§ **Exercise**: Repeat only the lines from the one containing "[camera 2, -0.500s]" to the final line below, exactly as they read, and leave every picture out.

§ **Data block**:
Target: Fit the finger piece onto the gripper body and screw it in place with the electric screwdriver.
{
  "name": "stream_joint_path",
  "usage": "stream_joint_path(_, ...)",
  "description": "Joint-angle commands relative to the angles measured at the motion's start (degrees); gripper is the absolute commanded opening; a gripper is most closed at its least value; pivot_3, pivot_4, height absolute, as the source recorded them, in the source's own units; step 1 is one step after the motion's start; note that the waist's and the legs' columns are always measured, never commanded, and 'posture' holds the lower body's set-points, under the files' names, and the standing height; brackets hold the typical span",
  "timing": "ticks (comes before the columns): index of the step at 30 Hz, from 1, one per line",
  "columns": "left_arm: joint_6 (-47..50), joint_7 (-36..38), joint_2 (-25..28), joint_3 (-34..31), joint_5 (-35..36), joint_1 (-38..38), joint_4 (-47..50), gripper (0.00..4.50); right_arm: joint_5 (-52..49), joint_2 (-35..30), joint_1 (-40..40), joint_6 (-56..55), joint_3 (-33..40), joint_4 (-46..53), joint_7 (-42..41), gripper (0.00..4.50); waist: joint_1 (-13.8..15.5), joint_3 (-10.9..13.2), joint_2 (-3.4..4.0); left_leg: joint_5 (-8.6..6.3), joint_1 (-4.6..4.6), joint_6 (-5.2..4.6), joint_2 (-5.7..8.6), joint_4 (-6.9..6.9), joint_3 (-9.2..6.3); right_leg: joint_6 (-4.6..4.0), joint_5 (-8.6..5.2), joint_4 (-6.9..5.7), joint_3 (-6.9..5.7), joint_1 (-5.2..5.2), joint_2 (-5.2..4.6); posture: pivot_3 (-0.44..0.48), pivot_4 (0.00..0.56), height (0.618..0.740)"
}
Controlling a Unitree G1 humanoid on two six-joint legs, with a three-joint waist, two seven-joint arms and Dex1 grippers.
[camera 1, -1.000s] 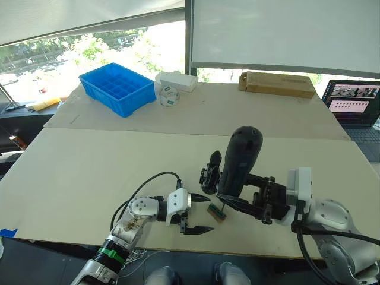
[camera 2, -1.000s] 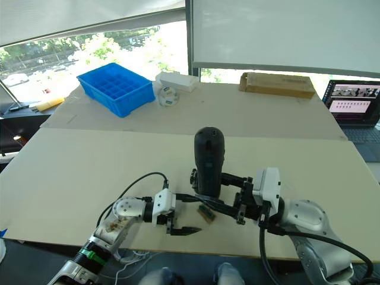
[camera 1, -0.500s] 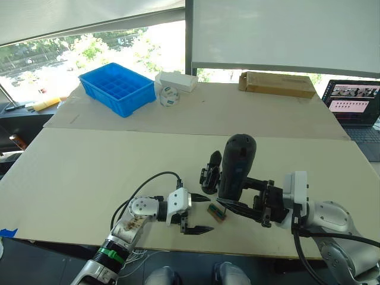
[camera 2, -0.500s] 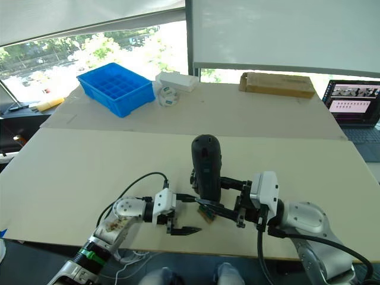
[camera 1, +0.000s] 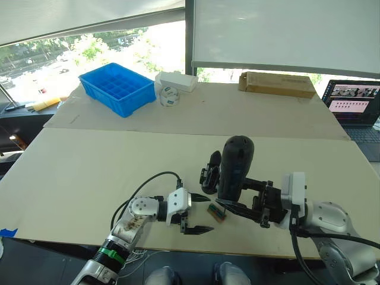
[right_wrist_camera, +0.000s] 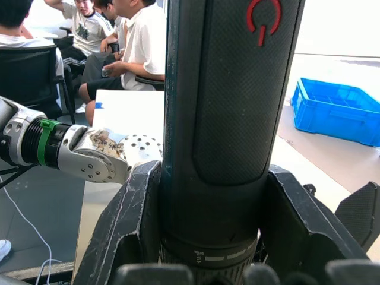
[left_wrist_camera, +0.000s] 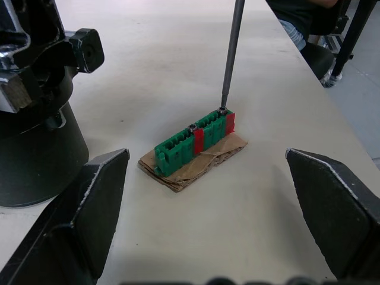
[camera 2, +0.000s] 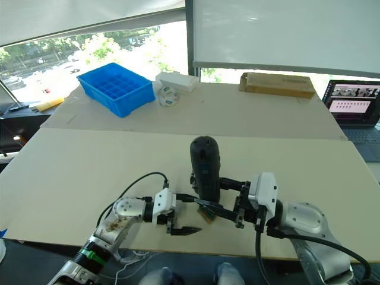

§ **Task solution**:
[camera 2, -0.500s] 
[camera 1, +0.000s] 
[right_wrist_camera, +0.000s] 
[left_wrist_camera, +0.000s] 
[camera 2, +0.000s] 

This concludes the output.